I was surprised to hear in both classrooms that no one of any importrance favored doing away with the caste system. As a young veteran of the US civil rights movement I was shocked. My view of the caste system assumed it was, like apartheid, yet another manifestation of generic racism dooimed to eventual obsolescence.

It was patiently explained to me that enlightened people were okay with the system but worked very hard to abolish "disabilities" of the system, a careful distinction new to me.

Now, over forty years later, I'm curious to know if and whether that view of castes has changed. And if so, how?

Posted by: John Ballard | Mar 1, 2010 10:55:21 AM

Class, racisim, wealth - all are tools to turn those who are 'unfamiliar' into the other in order to bolster a spurious sense of self.
This was a very interesting, open and honest account of the caste system.

Posted by: Sue Hubbard | Mar 1, 2010 3:50:48 PM

A very nice overview Namit. I look forward to you really zooming into one (or more) of the many themes you touched in this essay in your writings to come.
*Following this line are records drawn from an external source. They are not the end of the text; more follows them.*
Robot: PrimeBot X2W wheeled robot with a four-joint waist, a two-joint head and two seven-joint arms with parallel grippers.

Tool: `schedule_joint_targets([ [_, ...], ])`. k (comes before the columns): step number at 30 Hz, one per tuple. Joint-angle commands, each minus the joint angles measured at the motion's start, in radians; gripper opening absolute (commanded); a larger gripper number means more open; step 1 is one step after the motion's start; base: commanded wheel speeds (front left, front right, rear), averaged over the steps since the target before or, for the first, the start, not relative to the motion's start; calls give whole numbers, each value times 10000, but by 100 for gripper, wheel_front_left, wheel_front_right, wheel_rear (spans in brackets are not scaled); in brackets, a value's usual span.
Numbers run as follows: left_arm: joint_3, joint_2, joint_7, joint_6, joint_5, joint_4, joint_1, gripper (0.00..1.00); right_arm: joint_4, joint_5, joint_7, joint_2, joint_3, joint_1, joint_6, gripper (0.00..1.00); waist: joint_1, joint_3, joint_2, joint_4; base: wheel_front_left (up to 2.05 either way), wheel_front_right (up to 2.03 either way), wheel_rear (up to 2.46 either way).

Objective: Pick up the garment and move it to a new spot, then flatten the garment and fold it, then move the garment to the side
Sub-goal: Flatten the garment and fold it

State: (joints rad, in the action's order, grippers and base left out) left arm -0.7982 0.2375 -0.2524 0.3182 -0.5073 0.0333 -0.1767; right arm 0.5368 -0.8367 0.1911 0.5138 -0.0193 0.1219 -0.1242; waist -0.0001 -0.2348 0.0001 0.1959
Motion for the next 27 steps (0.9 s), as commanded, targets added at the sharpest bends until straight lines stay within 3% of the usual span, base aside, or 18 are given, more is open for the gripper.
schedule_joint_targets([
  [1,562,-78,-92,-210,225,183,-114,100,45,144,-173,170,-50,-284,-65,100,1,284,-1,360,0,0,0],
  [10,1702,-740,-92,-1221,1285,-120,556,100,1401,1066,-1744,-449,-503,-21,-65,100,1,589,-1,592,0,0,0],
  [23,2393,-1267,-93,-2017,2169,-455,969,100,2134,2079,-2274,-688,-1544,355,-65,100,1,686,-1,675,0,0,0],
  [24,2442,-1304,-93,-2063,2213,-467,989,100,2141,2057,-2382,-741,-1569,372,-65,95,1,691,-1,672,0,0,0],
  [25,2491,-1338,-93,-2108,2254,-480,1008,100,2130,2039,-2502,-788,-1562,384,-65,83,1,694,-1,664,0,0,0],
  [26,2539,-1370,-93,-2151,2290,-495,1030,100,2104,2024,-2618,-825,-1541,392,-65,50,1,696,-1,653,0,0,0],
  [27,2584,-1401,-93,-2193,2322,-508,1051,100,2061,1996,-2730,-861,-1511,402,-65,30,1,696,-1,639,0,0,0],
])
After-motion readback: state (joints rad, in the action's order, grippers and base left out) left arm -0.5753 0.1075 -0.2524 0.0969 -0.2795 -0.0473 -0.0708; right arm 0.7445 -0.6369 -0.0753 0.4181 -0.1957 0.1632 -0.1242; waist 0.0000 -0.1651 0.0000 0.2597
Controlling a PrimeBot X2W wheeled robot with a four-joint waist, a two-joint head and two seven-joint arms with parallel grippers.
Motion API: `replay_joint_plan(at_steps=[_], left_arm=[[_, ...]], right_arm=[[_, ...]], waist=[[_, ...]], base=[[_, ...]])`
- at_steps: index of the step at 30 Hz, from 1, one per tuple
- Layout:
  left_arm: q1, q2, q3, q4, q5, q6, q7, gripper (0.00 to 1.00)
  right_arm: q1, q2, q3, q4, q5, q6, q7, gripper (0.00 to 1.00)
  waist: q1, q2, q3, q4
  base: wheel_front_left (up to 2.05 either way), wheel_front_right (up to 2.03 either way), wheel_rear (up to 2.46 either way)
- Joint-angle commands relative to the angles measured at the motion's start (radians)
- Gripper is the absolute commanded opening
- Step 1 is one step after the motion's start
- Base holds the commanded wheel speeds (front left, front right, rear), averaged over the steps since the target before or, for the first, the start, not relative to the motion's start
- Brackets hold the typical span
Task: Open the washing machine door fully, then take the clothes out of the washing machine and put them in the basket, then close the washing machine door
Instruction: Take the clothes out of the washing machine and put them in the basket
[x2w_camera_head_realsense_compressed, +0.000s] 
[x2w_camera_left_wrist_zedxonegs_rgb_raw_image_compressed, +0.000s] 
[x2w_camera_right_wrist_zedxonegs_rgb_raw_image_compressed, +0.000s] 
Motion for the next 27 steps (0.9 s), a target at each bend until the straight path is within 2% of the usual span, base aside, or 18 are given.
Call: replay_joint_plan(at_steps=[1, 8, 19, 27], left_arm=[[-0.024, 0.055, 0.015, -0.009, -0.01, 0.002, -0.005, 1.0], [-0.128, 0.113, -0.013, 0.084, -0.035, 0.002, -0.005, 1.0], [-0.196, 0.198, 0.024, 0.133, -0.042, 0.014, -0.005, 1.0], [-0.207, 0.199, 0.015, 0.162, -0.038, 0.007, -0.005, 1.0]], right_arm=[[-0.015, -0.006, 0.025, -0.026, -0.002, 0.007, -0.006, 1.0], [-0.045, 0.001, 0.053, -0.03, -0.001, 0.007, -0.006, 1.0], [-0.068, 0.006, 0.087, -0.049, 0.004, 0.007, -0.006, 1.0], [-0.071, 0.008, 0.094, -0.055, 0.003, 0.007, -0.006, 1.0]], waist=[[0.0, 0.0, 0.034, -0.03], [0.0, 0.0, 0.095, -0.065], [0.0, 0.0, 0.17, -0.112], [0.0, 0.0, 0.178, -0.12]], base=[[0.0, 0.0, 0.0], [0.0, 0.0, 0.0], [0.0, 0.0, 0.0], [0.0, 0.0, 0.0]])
All I have to say about affirmative action is: VP Singh! Hai Hai!! :)

Posted by: Sid | Mar 1, 2010 4:10:12 PM

Here's a program that brings community health services to the poorest in rural India and at the same time raises the status of lowest caste women by giving them basic medical training: a win-win. It's the Comprehensive Rural Health Project in Jamkhed, founded by Raj and Mabelle Arole. From a 2008 article in National Geographic:
http://ngm.nationalgeographic.com/2008/12/community-doctors/rosenberg-text

Posted by: Marilyn Terrell | Mar 1, 2010 9:51:04 PM

Kate,

> Isn't the Aryan invasion theory pretty much discredited now?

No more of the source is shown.